Boeing says it will cut 747 production rate in 2015

Boeing says it is cutting production of the venerable 747 jumbo jet next September from 18 per year to slightly less than 16 a year.

The reduction, which comes after years of weakening demand for the big jetliner, is a “minor adjustment” that “will allow us to continue to run a healthy business,” the Chicago-based company said in a statement Tuesday.

The reduction was necessary “because the near-term recovery in the cargo market has not been as robust as expected. We continue to believe in the long-term strength of the freighter market, and the 747-8 is uniquely positioned to capture this demand,” according to Boeing’s statement.

“The production rate change is not expected to have a material financial impact,” Boeing spokesman Doug Alder said. “There may be some employment impact, but we’ll do our best to mitigate that by placing employees in other jobs at” Boeing Commercial Airplanes.

Many analysts see the reduction as another step toward the demise of the program that brought Boeing to Everett in the 1960s.

“It’s death by a thousand rate cuts,” said Richard Aboulafia, an aerospace analyst and vice-president of the Teal Group in Fairfax, Virginia.

Boeing twice reduced rate in 2013.

“It was inevitable,” Aboulafia said. “There is just such a weak cargo market and demand for jumbo passenger airplanes is almost non-existent.”

Analysts have long predicted that Boeing would need to make fewer 747s if it wanted to keep the line working late into the decade. That would be long enough for Boeing to bid on a contract to replace the airplanes used to ferry the U.S. president and staff, commonly known by the radio call sign Air Force One.

Inside Defense reported this week that the Air Force wants to buy replacements in 2016 with delivery in 2018. Previously, the military had said it didn’t need to take delivery until 2021.

But there is little chance Boeing can keep the 747 line busy that long.
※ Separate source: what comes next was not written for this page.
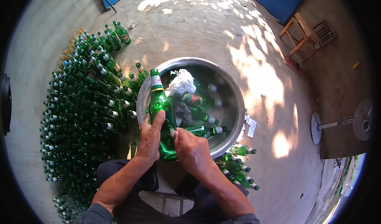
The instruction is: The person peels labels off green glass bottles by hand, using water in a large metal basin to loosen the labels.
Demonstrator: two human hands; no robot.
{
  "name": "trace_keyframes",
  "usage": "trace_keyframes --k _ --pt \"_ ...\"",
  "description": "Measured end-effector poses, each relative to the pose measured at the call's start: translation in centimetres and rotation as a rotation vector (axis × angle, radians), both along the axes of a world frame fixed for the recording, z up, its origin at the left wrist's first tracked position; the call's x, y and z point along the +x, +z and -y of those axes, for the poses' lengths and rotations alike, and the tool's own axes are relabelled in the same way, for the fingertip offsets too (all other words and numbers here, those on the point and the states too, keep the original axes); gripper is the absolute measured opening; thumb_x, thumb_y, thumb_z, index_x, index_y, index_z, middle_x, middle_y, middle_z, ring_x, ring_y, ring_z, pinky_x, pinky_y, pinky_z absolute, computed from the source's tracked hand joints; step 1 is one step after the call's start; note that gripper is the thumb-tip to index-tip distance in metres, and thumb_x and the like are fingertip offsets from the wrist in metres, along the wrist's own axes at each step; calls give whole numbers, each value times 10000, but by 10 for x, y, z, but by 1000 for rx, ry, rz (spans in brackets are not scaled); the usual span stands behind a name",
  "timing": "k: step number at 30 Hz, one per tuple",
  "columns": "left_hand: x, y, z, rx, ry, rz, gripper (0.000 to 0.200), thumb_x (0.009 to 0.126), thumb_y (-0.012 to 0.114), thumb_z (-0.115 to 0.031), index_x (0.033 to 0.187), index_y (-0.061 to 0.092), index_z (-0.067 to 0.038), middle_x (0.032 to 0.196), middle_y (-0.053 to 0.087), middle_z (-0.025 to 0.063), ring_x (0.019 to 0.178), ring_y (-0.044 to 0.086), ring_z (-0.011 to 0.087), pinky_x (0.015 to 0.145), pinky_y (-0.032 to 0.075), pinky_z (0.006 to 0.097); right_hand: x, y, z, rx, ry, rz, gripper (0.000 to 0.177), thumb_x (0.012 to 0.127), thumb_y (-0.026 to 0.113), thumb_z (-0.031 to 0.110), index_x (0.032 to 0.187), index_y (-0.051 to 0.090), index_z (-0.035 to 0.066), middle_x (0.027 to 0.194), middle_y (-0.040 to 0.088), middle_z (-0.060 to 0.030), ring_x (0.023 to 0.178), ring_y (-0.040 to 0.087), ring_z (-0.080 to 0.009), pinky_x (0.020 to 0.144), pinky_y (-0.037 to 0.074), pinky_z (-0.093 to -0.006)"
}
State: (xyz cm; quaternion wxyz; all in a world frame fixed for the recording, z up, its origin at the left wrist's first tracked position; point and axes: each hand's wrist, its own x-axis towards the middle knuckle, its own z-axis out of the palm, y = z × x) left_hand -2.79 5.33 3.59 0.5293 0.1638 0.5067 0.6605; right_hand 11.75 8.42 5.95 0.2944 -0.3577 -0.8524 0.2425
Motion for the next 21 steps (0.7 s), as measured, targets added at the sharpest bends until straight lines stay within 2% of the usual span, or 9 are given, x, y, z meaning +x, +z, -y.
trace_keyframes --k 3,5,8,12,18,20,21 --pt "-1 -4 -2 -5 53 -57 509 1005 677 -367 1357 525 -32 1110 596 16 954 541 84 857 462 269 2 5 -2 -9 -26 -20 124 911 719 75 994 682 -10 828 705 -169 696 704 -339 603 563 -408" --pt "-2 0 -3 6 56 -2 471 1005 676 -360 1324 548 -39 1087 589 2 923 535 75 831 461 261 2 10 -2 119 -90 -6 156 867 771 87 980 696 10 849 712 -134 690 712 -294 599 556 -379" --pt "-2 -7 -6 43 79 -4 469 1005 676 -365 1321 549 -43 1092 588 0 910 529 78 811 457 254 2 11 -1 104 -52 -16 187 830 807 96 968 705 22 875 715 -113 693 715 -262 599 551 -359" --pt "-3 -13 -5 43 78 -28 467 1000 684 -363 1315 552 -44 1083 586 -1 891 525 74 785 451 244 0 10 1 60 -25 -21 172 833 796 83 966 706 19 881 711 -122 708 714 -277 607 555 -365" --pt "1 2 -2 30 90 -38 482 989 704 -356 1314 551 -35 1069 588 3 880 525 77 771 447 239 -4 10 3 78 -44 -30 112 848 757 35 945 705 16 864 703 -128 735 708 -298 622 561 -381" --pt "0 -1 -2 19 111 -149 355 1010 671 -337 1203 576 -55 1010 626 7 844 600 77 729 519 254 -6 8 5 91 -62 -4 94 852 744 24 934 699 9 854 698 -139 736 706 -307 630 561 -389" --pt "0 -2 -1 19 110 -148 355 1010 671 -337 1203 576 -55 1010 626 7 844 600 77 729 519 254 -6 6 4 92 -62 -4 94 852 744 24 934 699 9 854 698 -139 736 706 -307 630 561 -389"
Boeing currently has 39 unfilled orders — 26 for the passenger version and 13 for the cargo version of the latest model, the 747-8.

Several customers, though, have delayed taking delivery of finished airplanes, which for now sit unpainted at Paine Field by Boeing’s Everett plant.

Since January 2013, only 19 747-8s have been ordered. And only two of those orders came this year.